My sister lost her husband to a “widow-maker” heart attack that took him so suddenly she didn’t even have time to call 911. My dad lasted 20 days from diagnosis to final breath. And my mom is going on 13 years of surgeries, radiation and chemo every 3 weeks. My sister and I always end up debating about what’s worse—an instant death or a long drawn out death. I know is sounds morbid. We just know it’s so hard to get through. And achingly painful. And there doesn’t seem to be a designated length of time for mourning.
But we have also come to the conclusion that it doesn’t really matter the circumstances of how you lose someone. As long as your tab is settled with the people you love when it happens. What matters is loving those around you every single day and TELLING them you love them every single day. And no matter how crazy the world gets with politics and the price of eggs, living each day to the fullest is vitally important.

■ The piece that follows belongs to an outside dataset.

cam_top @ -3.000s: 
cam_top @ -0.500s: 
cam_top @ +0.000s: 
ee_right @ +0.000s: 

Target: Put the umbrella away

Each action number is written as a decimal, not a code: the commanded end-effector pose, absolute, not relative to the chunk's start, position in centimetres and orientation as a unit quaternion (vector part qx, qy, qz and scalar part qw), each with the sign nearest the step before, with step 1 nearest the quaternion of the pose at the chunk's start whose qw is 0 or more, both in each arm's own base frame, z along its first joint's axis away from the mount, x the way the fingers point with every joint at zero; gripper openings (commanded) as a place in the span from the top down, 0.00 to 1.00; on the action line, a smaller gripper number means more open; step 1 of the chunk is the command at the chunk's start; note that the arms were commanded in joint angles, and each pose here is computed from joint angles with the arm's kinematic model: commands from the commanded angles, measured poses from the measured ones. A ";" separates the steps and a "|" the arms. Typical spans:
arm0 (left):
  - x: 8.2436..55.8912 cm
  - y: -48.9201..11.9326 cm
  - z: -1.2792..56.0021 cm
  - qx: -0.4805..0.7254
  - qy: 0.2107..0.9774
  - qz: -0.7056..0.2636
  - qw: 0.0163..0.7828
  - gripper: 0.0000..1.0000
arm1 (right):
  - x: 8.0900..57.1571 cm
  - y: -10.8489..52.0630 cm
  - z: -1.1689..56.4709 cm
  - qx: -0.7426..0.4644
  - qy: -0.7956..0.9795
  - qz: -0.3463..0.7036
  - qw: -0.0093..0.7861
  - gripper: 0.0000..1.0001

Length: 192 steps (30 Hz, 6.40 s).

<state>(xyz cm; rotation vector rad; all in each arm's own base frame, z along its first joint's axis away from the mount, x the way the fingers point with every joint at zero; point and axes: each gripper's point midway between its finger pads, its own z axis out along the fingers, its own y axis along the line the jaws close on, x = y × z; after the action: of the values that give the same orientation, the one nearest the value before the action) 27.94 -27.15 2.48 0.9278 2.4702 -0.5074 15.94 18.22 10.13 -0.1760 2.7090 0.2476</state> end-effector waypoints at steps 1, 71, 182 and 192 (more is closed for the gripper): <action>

Easier said than done. I’ve had 13 years of telling myself to enjoy each day more and not take things so seriously and STILL I am totally stressed out each day and my gastritis is worse than ever. I walk 2 miles each morning and I always call my mom during those walks. It seems like everyday she tells me I need to slow down and enjoy my life more. And for years I really resented that she was always telling me what to do. Now I realize she’s telling me from the wise 20/20 vision of someone who loves me and wants to see me happy—and not wasting the beautiful life that God has granted me.
They say that tomorrow is not promised. And it’s not. So if you got to this point in my sad post, do me a favor (if they’re still alive) text your mom and dad that you love them. Text your kids. Text your siblings. Hug your partner/husband/wife for an extra few minutes tonight. And say a quick prayer of thanks for today before you go to bed. And say a prayer for my mom while you’re at it. I’m not ready yet.



I lost my Mom almost two years ago. She lived for a year and a half after my Dad died. The time between, the liminal time - will forever be remembered as wobbly at best. For the first time in a long time, I had the urge to call mom before I remembered, I couldn’t call Mom.